→ **Directions for this task**: All of the lines below should be copied word for word.

→ **Data excerpt**:
*** Begin section ***

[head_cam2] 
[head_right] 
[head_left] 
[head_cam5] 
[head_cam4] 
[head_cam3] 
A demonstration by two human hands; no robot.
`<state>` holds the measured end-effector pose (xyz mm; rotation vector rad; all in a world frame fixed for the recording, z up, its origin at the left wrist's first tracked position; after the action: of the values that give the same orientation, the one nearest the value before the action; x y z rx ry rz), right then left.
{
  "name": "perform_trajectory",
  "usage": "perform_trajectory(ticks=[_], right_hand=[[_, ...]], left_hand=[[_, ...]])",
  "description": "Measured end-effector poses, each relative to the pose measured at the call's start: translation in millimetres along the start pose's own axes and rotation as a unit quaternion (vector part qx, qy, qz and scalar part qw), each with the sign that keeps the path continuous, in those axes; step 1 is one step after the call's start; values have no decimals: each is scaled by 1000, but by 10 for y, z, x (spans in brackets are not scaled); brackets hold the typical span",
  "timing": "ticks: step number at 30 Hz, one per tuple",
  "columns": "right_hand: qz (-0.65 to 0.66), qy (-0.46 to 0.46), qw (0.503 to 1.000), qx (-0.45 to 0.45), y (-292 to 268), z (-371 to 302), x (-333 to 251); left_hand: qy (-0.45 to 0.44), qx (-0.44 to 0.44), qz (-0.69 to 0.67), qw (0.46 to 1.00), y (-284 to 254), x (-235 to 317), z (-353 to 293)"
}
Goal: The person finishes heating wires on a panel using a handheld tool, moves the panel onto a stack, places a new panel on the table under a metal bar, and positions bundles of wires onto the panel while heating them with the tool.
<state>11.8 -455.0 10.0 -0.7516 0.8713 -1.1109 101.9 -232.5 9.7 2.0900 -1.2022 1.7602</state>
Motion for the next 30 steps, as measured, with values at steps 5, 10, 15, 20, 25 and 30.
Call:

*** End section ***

→ **Solution**:
[head_cam2] 
[head_right] 
[head_left] 
[head_cam5] 
[head_cam4] 
[head_cam3] 
A demonstration by two human hands; no robot.
`<state>` holds the measured end-effector pose (xyz mm; rotation vector rad; all in a world frame fixed for the recording, z up, its origin at the left wrist's first tracked position; after the action: of the values that give the same orientation, the one nearest the value before the action; x y z rx ry rz), right then left.
{
  "name": "perform_trajectory",
  "usage": "perform_trajectory(ticks=[_], right_hand=[[_, ...]], left_hand=[[_, ...]])",
  "description": "Measured end-effector poses, each relative to the pose measured at the call's start: translation in millimetres along the start pose's own axes and rotation as a unit quaternion (vector part qx, qy, qz and scalar part qw), each with the sign that keeps the path continuous, in those axes; step 1 is one step after the call's start; values have no decimals: each is scaled by 1000, but by 10 for y, z, x (spans in brackets are not scaled); brackets hold the typical span",
  "timing": "ticks: step number at 30 Hz, one per tuple",
  "columns": "right_hand: qz (-0.65 to 0.66), qy (-0.46 to 0.46), qw (0.503 to 1.000), qx (-0.45 to 0.45), y (-292 to 268), z (-371 to 302), x (-333 to 251); left_hand: qy (-0.45 to 0.44), qx (-0.44 to 0.44), qz (-0.69 to 0.67), qw (0.46 to 1.00), y (-284 to 254), x (-235 to 317), z (-353 to 293)"
}
Goal: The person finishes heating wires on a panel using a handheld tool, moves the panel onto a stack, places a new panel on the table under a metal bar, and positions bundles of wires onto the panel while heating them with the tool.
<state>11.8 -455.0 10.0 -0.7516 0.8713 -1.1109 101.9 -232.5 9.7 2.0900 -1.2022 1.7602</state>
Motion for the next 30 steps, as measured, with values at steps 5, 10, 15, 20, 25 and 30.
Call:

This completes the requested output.